Similarly, INSERTs are likely to be costly with clustered indexes. This is again due to row movement to maintain the sorted order in index blocks. Again, this is not the case with non-clustered indexes because there is no requirement of maintaining a deterministic order on the physical organization of rows. Rows are stored in random order (HEAP Table).
If the table is stored as a clustered index (which is really the actual table) and there are one or more non-clustered indexes, then row locators will _not_ be stored in leaf blocks of non-clustered index. Instead they will store clustering key (clustered index key). To be very specific:
- Non-Clustered index leaf block entries in absence of a clustered index are of type: <non-clustered index key, row locator>.
- Non-Clustered index leaf block entries in presence of a clustered index are of type: <non-clustered index key, clustered index key>.
This change in non-clustered index in the presence of clustered index has its advantages and disadvantages.
- Lookup on non-clustered index becomes costly. Let’s say there is a clustered index on column A and non-clustered index on column B. Once the non-clustered index is probed on key value of column B, we would have gotten the value of clustered index key (column A) from leaf block. This index key value of column A is then used to probe the clustered index (which is again a B-Tree traversal) and fetch the corresponding row from leaf block of clustered index.
- Every time the clustering key is updated, a corresponding update is required on non-clustered index as well because it stores the clustering key.
- Wide/Fat clustering key will increase the size of non-clustered index and also the size of each entry in index leaf block. Thus fewer entries will be packed per block and this will increase the disk I/O — more number of index pages/blocks will have to be read.

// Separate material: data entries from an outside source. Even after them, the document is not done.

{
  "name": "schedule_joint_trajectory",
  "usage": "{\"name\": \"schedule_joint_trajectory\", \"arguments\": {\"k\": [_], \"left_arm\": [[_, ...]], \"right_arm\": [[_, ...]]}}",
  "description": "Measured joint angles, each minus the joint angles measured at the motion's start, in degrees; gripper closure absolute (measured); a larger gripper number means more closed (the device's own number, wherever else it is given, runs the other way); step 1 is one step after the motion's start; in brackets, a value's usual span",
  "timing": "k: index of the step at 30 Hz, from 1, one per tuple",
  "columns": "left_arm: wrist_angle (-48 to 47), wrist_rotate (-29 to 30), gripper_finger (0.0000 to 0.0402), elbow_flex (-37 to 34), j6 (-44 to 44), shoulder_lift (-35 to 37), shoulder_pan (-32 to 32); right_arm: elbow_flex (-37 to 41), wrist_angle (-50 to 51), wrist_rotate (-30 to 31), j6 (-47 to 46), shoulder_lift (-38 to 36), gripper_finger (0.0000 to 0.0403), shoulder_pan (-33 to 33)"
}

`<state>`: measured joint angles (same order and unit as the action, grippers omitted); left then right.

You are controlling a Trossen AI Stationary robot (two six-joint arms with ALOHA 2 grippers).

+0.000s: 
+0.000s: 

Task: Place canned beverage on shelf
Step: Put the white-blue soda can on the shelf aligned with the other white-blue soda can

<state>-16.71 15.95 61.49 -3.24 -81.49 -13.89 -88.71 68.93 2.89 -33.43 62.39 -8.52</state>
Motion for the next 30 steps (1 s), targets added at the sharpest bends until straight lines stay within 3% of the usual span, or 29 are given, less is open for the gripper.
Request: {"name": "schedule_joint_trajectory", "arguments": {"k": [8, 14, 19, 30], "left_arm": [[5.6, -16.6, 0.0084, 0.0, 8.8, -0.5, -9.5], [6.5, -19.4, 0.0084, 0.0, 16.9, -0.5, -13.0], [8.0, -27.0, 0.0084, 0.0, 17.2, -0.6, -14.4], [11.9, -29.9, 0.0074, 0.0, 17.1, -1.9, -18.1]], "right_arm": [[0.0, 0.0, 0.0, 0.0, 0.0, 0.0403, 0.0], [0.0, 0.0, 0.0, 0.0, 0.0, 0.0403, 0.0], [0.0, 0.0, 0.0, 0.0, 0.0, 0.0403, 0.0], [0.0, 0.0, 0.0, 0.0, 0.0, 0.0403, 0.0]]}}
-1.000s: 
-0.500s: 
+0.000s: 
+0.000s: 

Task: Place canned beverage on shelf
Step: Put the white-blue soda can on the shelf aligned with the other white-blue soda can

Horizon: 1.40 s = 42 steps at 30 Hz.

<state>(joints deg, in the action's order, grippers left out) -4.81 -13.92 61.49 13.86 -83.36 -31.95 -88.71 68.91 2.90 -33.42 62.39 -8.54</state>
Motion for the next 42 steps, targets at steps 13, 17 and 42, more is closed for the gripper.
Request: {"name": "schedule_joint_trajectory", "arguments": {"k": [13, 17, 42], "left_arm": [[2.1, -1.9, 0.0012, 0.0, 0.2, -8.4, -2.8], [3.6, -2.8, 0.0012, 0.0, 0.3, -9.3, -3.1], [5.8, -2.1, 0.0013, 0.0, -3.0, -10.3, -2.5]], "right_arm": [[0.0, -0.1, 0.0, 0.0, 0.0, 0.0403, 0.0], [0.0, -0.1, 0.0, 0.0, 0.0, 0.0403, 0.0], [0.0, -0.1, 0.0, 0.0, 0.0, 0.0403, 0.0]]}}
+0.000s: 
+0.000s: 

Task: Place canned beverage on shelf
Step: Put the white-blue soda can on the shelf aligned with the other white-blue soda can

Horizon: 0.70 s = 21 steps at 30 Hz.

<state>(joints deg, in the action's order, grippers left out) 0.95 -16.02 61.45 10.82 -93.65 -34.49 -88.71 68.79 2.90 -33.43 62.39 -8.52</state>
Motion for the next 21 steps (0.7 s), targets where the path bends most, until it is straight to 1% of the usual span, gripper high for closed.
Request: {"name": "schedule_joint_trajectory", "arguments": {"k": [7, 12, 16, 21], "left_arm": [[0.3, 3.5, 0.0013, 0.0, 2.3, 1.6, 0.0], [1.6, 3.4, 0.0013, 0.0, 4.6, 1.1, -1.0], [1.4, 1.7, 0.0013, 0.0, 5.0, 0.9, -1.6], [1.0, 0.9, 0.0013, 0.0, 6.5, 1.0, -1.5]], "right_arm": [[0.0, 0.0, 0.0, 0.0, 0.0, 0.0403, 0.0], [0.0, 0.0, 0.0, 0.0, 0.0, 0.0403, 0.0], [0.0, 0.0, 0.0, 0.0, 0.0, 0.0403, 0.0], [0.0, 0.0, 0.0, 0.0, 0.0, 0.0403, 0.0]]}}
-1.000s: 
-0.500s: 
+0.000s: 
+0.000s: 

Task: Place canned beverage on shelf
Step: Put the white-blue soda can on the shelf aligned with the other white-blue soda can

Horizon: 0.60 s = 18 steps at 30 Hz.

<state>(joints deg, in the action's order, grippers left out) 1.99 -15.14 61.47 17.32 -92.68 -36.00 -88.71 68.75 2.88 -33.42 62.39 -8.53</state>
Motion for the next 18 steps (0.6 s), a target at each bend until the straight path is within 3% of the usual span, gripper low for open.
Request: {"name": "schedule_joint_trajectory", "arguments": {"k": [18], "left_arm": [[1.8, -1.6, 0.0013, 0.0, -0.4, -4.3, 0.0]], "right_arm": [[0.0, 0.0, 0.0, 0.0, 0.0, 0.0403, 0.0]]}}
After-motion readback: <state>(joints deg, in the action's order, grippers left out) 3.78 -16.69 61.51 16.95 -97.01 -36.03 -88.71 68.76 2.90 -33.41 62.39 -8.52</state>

- Clustered Index requires the row data to be physically stored in sorted order (on the clustering key). An INSERT in a table (which is literally the clustered index here) has to maintain the invariant of “sorted order”. Therefore, it is very likely that rows will have to be moved around (row movement within a block or across blocks) to accommodate the new insert. If non-clustered index was storing the row locator, then every such INSERT will require an update to non-clustered index as well because the row locator would have changed due to row movement.
- But because non-clustered index stores the clustered index key instead of row locator, no such update is required due to row movement.
In a followup post, I will compare these index types with respect to respective use cases.